» **Exercise description**
Can you copy out the data exactly? Leave the images out.

>>>>

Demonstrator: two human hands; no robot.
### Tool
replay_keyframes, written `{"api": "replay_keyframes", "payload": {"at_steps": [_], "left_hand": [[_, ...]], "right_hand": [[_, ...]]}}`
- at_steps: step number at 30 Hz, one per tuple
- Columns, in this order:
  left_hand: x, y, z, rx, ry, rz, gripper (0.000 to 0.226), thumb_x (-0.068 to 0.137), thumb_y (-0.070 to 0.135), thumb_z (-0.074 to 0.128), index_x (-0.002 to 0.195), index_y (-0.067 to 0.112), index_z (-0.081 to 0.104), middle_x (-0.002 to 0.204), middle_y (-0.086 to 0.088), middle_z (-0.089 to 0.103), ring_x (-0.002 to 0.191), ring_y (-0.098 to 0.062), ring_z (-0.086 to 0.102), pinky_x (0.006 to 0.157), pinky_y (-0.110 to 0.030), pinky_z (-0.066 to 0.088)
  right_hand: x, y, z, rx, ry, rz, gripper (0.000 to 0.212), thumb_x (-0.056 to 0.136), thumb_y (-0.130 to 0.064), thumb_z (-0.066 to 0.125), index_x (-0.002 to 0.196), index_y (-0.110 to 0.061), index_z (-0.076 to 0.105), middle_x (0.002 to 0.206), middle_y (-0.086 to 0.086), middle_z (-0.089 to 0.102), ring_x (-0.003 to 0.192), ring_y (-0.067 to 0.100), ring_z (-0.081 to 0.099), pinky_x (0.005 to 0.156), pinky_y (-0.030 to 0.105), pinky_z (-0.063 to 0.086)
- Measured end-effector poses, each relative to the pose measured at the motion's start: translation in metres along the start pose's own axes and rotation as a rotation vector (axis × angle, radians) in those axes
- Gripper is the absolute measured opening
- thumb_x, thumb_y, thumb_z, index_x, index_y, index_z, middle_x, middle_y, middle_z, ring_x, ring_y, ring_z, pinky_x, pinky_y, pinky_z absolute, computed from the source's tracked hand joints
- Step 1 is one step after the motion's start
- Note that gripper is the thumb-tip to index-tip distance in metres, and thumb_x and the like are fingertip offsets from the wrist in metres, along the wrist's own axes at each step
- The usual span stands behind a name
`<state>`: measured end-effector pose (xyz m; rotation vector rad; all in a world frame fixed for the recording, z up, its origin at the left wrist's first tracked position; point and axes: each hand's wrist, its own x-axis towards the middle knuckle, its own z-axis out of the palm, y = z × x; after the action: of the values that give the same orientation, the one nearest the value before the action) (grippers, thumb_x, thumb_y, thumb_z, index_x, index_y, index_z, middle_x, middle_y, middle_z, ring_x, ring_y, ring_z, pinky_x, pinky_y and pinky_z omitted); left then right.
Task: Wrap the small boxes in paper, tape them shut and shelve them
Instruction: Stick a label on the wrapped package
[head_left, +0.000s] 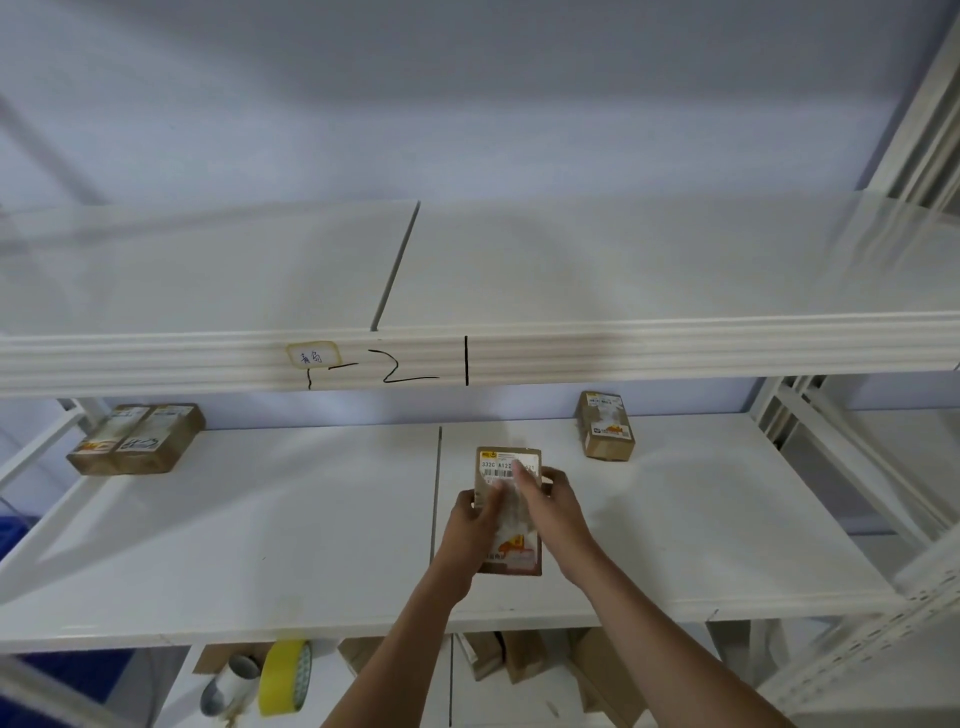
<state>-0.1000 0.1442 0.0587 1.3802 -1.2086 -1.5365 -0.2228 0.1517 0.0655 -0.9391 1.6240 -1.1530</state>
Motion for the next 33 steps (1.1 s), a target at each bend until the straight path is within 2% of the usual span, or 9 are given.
{"api": "replay_keyframes", "payload": {"at_steps": [3,6,11,14,19,21,27,30,33], "left_hand": [[-0.007,0.000,0.006,-0.004,0.000,-0.004,0.042,0.099,0.054,0.047,0.121,0.018,0.052,0.100,-0.001,0.070,0.079,-0.012,0.073,0.058,-0.020,0.056],[-0.010,0.001,0.010,-0.039,-0.005,-0.004,0.043,0.100,0.052,0.046,0.124,0.017,0.051,0.105,-0.004,0.071,0.081,-0.015,0.075,0.058,-0.022,0.057],[-0.009,0.002,0.011,-0.052,0.008,0.007,0.048,0.100,0.055,0.043,0.128,0.017,0.050,0.109,-0.004,0.070,0.087,-0.017,0.075,0.062,-0.024,0.058],[-0.010,0.002,0.010,-0.065,0.024,-0.017,0.050,0.099,0.058,0.042,0.127,0.018,0.052,0.108,-0.004,0.072,0.084,-0.017,0.075,0.061,-0.023,0.058],[-0.009,-0.001,0.013,-0.041,0.053,-0.036,0.055,0.097,0.064,0.039,0.128,0.020,0.051,0.112,-0.004,0.070,0.091,-0.018,0.074,0.065,-0.024,0.059],[-0.008,-0.002,0.014,-0.013,0.066,-0.025,0.057,0.096,0.065,0.039,0.127,0.019,0.053,0.111,-0.004,0.071,0.092,-0.018,0.074,0.067,-0.025,0.060],[-0.006,-0.005,0.018,0.010,0.105,0.042,0.057,0.097,0.060,0.042,0.120,0.012,0.059,0.102,-0.004,0.073,0.086,-0.017,0.074,0.063,-0.022,0.057],[-0.004,-0.005,0.014,-0.007,0.068,-0.024,0.056,0.097,0.062,0.042,0.120,0.014,0.058,0.103,-0.004,0.073,0.085,-0.017,0.074,0.062,-0.023,0.057],[-0.004,-0.007,0.009,-0.053,0.082,-0.039,0.063,0.094,0.069,0.036,0.123,0.016,0.056,0.106,-0.005,0.072,0.085,-0.018,0.074,0.058,-0.022,0.056]], "right_hand": [[0.001,-0.009,0.002,-0.081,0.047,-0.074,0.048,0.088,-0.058,0.066,0.122,-0.025,0.055,0.111,-0.008,0.069,0.096,0.010,0.066,0.085,0.028,0.055],[0.003,-0.010,0.004,-0.138,0.097,-0.101,0.038,0.099,-0.049,0.054,0.125,-0.021,0.056,0.118,-0.001,0.068,0.096,0.013,0.063,0.080,0.024,0.051],[0.000,-0.011,0.005,-0.055,0.056,-0.076,0.042,0.104,-0.052,0.035,0.133,-0.024,0.047,0.125,0.002,0.063,0.112,0.024,0.063,0.097,0.042,0.053],[0.000,-0.013,0.004,-0.068,0.048,-0.059,0.042,0.106,-0.052,0.028,0.132,-0.024,0.046,0.124,0.004,0.063,0.111,0.026,0.063,0.098,0.045,0.053],[-0.003,-0.013,0.006,-0.154,0.115,-0.074,0.045,0.107,-0.049,0.025,0.131,-0.020,0.050,0.122,0.004,0.065,0.103,0.021,0.063,0.092,0.039,0.054],[-0.003,-0.010,0.006,-0.162,0.127,-0.075,0.045,0.107,-0.048,0.024,0.132,-0.019,0.049,0.125,0.005,0.065,0.107,0.024,0.065,0.092,0.038,0.055],[-0.007,-0.006,0.010,-0.187,0.142,-0.104,0.043,0.108,-0.041,0.024,0.133,-0.014,0.046,0.129,0.008,0.065,0.112,0.025,0.066,0.066,0.010,0.046],[-0.005,-0.001,0.009,-0.124,0.111,-0.044,0.049,0.106,-0.051,0.027,0.135,-0.018,0.048,0.130,0.006,0.065,0.111,0.026,0.067,0.081,0.026,0.055],[-0.006,0.007,0.008,0.015,0.018,0.044,0.070,0.091,-0.078,0.029,0.136,-0.027,0.047,0.128,0.003,0.064,0.109,0.025,0.067,0.094,0.048,0.056]]}}
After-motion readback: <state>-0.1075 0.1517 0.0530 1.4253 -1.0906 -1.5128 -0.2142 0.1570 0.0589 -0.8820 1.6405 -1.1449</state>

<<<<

» **Answer section**
Demonstrator: two human hands; no robot.
### Tool
replay_keyframes, written `{"api": "replay_keyframes", "payload": {"at_steps": [_], "left_hand": [[_, ...]], "right_hand": [[_, ...]]}}`
- at_steps: step number at 30 Hz, one per tuple
- Columns, in this order:
  left_hand: x, y, z, rx, ry, rz, gripper (0.000 to 0.226), thumb_x (-0.068 to 0.137), thumb_y (-0.070 to 0.135), thumb_z (-0.074 to 0.128), index_x (-0.002 to 0.195), index_y (-0.067 to 0.112), index_z (-0.081 to 0.104), middle_x (-0.002 to 0.204), middle_y (-0.086 to 0.088), middle_z (-0.089 to 0.103), ring_x (-0.002 to 0.191), ring_y (-0.098 to 0.062), ring_z (-0.086 to 0.102), pinky_x (0.006 to 0.157), pinky_y (-0.110 to 0.030), pinky_z (-0.066 to 0.088)
  right_hand: x, y, z, rx, ry, rz, gripper (0.000 to 0.212), thumb_x (-0.056 to 0.136), thumb_y (-0.130 to 0.064), thumb_z (-0.066 to 0.125), index_x (-0.002 to 0.196), index_y (-0.110 to 0.061), index_z (-0.076 to 0.105), middle_x (0.002 to 0.206), middle_y (-0.086 to 0.086), middle_z (-0.089 to 0.102), ring_x (-0.003 to 0.192), ring_y (-0.067 to 0.100), ring_z (-0.081 to 0.099), pinky_x (0.005 to 0.156), pinky_y (-0.030 to 0.105), pinky_z (-0.063 to 0.086)
- Measured end-effector poses, each relative to the pose measured at the motion's start: translation in metres along the start pose's own axes and rotation as a rotation vector (axis × angle, radians) in those axes
- Gripper is the absolute measured opening
- thumb_x, thumb_y, thumb_z, index_x, index_y, index_z, middle_x, middle_y, middle_z, ring_x, ring_y, ring_z, pinky_x, pinky_y, pinky_z absolute, computed from the source's tracked hand joints
- Step 1 is one step after the motion's start
- Note that gripper is the thumb-tip to index-tip distance in metres, and thumb_x and the like are fingertip offsets from the wrist in metres, along the wrist's own axes at each step
- The usual span stands behind a name
`<state>`: measured end-effector pose (xyz m; rotation vector rad; all in a world frame fixed for the recording, z up, its origin at the left wrist's first tracked position; point and axes: each hand's wrist, its own x-axis towards the middle knuckle, its own z-axis out of the palm, y = z × x; after the action: of the values that give the same orientation, the one nearest the value before the action) (grippers, thumb_x, thumb_y, thumb_z, index_x, index_y, index_z, middle_x, middle_y, middle_z, ring_x, ring_y, ring_z, pinky_x, pinky_y and pinky_z omitted); left then right.
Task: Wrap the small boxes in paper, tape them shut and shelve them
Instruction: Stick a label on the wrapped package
[head_left, +0.000s] 
<state>-0.1000 0.1442 0.0587 1.3802 -1.2086 -1.5365 -0.2228 0.1517 0.0655 -0.9391 1.6240 -1.1530</state>
Motion for the next 33 steps (1.1 s), a target at each bend until the straight path is within 2% of the usual span, or 9 are given.
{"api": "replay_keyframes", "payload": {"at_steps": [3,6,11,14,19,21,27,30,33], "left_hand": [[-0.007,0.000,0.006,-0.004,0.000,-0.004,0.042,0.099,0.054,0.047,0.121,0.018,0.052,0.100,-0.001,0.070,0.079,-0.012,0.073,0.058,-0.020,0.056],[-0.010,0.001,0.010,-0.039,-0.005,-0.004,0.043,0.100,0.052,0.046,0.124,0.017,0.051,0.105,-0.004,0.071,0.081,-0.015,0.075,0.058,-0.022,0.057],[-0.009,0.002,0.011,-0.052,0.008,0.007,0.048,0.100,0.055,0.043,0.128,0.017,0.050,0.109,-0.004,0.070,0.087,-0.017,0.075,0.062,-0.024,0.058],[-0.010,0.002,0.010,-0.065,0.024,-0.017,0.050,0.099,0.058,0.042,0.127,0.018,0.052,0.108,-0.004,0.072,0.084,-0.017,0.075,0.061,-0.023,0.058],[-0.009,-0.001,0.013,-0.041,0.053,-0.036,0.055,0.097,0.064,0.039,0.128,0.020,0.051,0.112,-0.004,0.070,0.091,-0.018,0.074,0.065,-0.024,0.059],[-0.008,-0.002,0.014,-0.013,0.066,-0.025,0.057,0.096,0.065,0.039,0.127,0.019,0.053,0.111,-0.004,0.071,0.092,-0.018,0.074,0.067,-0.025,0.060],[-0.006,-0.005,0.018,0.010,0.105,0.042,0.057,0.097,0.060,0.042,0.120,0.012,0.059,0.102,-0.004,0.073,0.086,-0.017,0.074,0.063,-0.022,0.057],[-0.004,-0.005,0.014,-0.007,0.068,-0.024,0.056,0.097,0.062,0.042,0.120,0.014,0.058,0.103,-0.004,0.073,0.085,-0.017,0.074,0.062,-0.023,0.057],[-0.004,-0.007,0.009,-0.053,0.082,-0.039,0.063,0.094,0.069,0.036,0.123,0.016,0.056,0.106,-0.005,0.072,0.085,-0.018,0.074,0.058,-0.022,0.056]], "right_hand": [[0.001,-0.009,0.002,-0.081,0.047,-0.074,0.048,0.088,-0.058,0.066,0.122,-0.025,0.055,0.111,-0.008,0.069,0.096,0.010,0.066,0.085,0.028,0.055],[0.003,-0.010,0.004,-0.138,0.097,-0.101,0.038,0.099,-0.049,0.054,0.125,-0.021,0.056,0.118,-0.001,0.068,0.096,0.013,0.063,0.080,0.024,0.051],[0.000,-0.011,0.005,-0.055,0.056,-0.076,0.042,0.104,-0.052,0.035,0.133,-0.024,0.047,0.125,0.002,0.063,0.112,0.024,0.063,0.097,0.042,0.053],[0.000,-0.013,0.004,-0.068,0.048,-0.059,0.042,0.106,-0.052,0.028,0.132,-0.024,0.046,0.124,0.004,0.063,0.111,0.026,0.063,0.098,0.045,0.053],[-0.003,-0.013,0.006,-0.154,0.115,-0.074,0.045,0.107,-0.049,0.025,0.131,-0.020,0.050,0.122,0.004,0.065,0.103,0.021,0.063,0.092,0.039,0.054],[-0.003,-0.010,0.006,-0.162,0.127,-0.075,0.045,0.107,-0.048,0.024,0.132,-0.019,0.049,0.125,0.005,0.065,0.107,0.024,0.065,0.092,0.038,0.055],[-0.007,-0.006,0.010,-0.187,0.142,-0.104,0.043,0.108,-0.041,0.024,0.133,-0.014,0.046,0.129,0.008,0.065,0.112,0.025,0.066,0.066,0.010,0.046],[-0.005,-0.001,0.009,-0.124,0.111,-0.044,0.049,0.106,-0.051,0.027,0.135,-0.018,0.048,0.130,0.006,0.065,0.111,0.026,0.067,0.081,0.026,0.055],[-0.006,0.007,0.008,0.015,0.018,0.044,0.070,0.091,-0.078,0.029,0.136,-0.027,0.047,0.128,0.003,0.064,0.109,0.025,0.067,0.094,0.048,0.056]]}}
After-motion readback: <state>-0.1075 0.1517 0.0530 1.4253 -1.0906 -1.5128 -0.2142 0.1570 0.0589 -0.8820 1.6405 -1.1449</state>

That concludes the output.